The Katyń Memorial is dedicated to the victims of the Katyn massacre in 1940. Created by Polish-American sculptor Andrzej Pitynski, the memorial stands at Exchange Place in Jersey City, New Jersey, United States, near the mouth of the Hudson River along the Hudson River Waterfront Walkway.
Unveiled in June 1991, a 34-foot-tall (10-meter) bronze statue of a soldier, gagged and bound, impaled in the back by a bayoneted rifle, stands atop a granite base containing Katyn soil. It commemorates the massacre of over twenty thousand Polish POWs by order of Joseph Stalin in April and May 1940 after Soviet Union troops had invaded eastern Poland. The event came after the partition of Poland between Nazi Germany and Soviet Russia resulting in the occupation of the nation during World War II. The eastside of the pediment has a bronze relief depicting the starvation of Poles deported in a mass ethnic cleansing program imposed on over a million Polish citizens, carried out by the Soviet occupying authorities who sent them in cattle trucks to Siberia. Many never returned.

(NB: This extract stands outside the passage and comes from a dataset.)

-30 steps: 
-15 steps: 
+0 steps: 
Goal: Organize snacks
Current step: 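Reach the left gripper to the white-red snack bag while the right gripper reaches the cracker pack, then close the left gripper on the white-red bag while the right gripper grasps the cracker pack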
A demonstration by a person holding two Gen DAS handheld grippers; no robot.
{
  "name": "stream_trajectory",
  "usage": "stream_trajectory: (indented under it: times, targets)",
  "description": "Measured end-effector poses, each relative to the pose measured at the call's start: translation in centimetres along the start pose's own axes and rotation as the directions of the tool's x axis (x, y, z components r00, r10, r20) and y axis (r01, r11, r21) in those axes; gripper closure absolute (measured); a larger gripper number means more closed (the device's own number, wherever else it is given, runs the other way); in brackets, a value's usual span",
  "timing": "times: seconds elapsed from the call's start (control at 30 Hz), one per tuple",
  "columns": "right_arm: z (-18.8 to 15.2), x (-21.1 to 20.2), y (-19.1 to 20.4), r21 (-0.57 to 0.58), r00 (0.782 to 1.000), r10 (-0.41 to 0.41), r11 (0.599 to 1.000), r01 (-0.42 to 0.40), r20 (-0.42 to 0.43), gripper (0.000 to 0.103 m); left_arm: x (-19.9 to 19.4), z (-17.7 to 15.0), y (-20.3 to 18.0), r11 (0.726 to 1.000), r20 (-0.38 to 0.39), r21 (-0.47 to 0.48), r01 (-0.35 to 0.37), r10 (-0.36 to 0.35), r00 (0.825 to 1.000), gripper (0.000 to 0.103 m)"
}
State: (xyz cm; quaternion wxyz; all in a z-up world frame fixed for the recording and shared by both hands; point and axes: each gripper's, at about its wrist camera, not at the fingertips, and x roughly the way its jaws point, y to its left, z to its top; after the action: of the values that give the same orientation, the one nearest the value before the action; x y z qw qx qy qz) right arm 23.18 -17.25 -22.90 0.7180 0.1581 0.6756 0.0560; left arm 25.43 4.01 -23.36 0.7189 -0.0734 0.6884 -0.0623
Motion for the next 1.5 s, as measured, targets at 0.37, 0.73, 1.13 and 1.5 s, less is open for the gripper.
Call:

After the September 11 attacks a plaque was unveiled on the front side of the pediment, saying:
The unveiling ceremony took place on September 12, 2004.
In April 2018, it was announced that there were plans to remove the memorial as Exchange Place was to be made into a park.Mike DeMarco, chair of the Exchange Place Special Improvement District, was quoted by The Jersey Journal as being in favor of the removal calling the statue was "politically incorrect" and "I don't think the statue's appropriate for a major metropolitan area ... [The monument is] a little gruesome ... I can't imagine how many mothers go by and have to explain it to their children." In a tactical move in November the mayor withdrew his support of the plan.
Following opposition by Polish-Americans and Polish officials, this plan has now been rescinded and it has been agreed that the monument will be relocated 200 feet away but will remain on the waterfront in a location that is both dignified and practical.Andrzej Duda, the President of Poland, visited the monument, and had a brief exchange with Jersey City Mayor Steven Fulop about the relocation of the monument on May 16, 2018.
The proposed site is a matter of controversy. The inability of the city council to resolve the matter will likely lead to a citywide referendum.
On December 20, 2018, the nine-member Jersey City Council voted unanimously to adopt an ordinance that the monument remain where it stands in Exchange Place “in perpetuity”.